Objective function based fuzzy subspace clustering

Abstract

Clustering aims at grouping data objects into classes so that the objects within a class are similar while the objects in different classes are dissimilar. Conventional clustering algorithms compute the distances between objects in the entire space of dimensions. However, as the number of dimensions increases, the data objects become sparse. Indeed any two points may become nearly equidistant. In such scenarios, clusters are often hidden in specific subspaces of the original feature space rather than in the original feature space. To overcome this difficulty a new methodology called subspace clustering has been developed. Subspace clustering finds clusters on the subsets of dimensions of a data set. However, different dimensions may be relevant to different clusters to varying degree. A refinement of subspace clustering called soft subspace clustering attempts to cluster data objects in the entire data space with continuous feature weighting.
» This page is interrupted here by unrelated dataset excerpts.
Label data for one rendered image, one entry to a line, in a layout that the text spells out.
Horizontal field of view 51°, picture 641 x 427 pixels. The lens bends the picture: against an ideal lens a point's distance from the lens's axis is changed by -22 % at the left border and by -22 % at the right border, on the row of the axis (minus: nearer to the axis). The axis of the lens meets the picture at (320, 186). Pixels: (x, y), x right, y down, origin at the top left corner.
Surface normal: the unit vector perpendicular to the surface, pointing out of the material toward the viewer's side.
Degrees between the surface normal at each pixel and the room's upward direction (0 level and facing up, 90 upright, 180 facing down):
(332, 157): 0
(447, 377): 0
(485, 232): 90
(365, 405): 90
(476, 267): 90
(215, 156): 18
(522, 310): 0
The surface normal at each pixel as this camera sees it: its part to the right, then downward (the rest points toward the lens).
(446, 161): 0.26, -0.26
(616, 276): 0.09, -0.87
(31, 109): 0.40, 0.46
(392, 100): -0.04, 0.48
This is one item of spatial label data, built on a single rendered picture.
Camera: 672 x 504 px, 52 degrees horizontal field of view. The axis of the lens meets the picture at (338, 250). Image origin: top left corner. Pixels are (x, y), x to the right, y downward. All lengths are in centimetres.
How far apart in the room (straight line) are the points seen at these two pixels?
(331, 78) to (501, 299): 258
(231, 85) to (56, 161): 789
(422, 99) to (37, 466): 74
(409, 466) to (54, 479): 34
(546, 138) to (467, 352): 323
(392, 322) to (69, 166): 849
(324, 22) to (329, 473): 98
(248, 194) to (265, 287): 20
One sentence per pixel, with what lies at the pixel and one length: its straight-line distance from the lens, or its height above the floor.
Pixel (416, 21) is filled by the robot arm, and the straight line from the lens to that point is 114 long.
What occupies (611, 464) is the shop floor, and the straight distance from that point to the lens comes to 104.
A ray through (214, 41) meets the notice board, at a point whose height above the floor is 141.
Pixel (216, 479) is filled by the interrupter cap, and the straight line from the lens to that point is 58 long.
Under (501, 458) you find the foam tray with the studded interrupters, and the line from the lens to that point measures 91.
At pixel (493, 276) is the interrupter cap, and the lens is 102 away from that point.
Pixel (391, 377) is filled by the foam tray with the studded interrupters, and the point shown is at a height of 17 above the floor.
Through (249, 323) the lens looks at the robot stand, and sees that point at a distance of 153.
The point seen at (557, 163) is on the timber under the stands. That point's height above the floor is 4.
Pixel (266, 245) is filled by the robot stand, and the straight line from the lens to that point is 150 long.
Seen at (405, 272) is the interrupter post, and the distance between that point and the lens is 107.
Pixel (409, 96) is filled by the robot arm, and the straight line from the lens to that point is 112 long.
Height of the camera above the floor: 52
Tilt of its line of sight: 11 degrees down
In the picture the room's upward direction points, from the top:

Potential target application areas of the subspace clustering algorithms are bio-informatics, text mining, and image processing, to mention just a few. In this thesis, we have proposed modifications of the following objective function based algorithms for the purpose of subspace clustering: Gustafson Kessel algorithm, Rough Fuzzy c-Means algorithm, Fuzzy Entropy clustering algorithm, and Possibilistic c-Means algorithm. The output of each algorithm comprises of a partitioning of the data set at hand along with assignment of weights to attributes specific to each cluster. Higher weight of an attribute in a cluster indicates its greater relevance to that cluster. We have proved the convergence of the algorithms presented in the thesis. We have shown through extensive experimentation that the proposed algorithms for subspace clustering either outperform the existing algorithms or produce comparable results in terms of validity measures and are effective in detecting low dimensional clusters embedded in high dimensional spaces.